Naître sous le prénom de Carmen est souvent porteur d’une destinée passionnée et tragique, en réfère à la fameuse nouvelle de Mérimée. Et en effet, la malédiction semble bien jetée sur la jolie Carmenita, élévée par sa douce grand-mère après que son père, célèbre toreador, ait été victime d’un accident sur le terrain et soit paralysé, et que sa mère, grande danseuse flamenco, soit morte en couche le jour-même pour lui donner vie. Douce enfance dans la campagne familiale, avec pour seul point d’ombre, l’absence du père… jusqu’à ce que la vielle femme meurt. La petite va alors vivre chez sa marâtre, et, releguée au fond d’une chambre-cave, grandit dans l’humiliation et la méchanceté, avant d’échapper au meurtre commanditée par celle-ci et d’être recueillie, amnésique, par une troupe ambulante de nains torreros, bêtes de foire au grand cœur et à la roulotte brinquebalante. La relecture est criante: Blanche-Neige renaît dans un baroque espagnol qui n’a rien à envier aux grands maîtres expressionnistes du muet.
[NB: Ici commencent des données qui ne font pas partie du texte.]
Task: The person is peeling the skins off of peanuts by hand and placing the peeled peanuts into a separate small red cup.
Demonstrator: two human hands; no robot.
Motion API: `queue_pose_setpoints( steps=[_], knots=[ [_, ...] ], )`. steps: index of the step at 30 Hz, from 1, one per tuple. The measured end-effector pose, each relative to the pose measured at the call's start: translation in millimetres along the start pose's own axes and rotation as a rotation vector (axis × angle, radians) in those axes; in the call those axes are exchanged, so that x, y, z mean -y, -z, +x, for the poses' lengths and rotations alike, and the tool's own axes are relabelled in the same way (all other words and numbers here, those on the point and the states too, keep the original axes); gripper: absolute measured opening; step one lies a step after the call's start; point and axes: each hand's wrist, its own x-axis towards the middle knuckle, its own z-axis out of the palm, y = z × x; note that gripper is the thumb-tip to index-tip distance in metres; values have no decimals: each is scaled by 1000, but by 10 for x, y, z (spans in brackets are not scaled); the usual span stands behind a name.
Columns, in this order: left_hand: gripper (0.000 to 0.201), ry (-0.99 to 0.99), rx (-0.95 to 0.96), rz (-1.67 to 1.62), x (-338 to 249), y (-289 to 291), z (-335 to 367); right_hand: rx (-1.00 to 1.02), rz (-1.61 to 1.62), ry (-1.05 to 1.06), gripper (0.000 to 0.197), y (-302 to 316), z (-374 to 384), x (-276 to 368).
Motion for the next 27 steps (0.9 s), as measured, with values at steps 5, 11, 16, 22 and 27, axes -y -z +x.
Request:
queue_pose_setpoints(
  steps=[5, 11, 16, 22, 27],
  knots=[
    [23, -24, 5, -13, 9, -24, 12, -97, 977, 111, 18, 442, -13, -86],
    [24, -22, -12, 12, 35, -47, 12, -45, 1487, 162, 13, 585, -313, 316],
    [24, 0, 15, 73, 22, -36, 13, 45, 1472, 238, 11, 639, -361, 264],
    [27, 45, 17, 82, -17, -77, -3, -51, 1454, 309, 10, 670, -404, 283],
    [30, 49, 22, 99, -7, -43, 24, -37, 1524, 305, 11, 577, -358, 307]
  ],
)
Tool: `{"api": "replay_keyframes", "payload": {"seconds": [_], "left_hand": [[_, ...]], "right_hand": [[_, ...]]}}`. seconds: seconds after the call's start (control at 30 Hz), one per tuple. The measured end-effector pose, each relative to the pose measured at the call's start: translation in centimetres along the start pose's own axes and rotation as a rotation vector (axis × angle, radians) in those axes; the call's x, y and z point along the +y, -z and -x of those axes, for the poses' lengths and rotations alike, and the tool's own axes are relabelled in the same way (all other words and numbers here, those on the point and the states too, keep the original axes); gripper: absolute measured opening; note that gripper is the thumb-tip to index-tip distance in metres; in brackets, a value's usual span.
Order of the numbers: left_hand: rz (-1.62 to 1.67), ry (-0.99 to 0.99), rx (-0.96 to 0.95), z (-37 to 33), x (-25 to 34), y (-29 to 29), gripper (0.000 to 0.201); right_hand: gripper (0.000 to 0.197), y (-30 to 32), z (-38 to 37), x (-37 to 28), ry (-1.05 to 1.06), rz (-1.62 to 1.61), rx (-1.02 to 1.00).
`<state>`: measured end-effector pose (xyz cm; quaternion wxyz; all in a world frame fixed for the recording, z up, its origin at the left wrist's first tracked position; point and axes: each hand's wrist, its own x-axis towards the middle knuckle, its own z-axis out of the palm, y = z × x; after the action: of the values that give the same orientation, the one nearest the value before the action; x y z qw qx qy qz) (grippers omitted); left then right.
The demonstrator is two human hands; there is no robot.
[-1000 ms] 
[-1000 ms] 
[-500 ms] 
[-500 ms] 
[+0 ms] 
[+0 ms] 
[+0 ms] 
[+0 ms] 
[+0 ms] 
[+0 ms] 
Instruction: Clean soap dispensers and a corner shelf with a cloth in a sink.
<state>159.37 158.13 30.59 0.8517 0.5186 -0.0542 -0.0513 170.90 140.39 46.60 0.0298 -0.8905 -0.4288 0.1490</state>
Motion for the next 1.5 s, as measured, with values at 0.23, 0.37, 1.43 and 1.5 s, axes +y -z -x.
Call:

Pablo Berger revisite, dans le fameux format Super 16,  le conte (les contes, pourrait-on dire, tant les références àCendrillon, à la Belle au Bois Dormant, voire au mythe du Minotaure affleurent) dans des plans stylisés à l’extrême, au noir et blanc magnifiant. Un véritable exercice de style mêlant ombres et lumière, étrange et humour, dans un tourbillon musical, étonnamment harmonique, poétique et symbolique (Carmen flottant sur l’eau telle l’Ophélie de Millais, la marâtre allégorie de la mort sous son voile noir…). Mais la force de ce mélodrame, c’est cette princesse des temps modernes, ayant jeté casseroles et balai au bûcher, et n’hésitant pas à prendre la place des hommes, dans l’arène. Dans la quête du passé, du souvenir, d’une mémoire retrouvée. Princesse en attente éternelle d’un Prince Charmant… qui n’existe plus (ou qui dévie drôlement des normes). On aime aussi le côté très freudien de l’ensemble, du complexe d’Oedipe inachevé de la belle Carmen aux penchants SM de la belle-mère, révélateurs des déviances de chacun qui permettent de dépasser le pur manichéen du conte. Bref, un petit bijou de cinéma, sur tous les plans.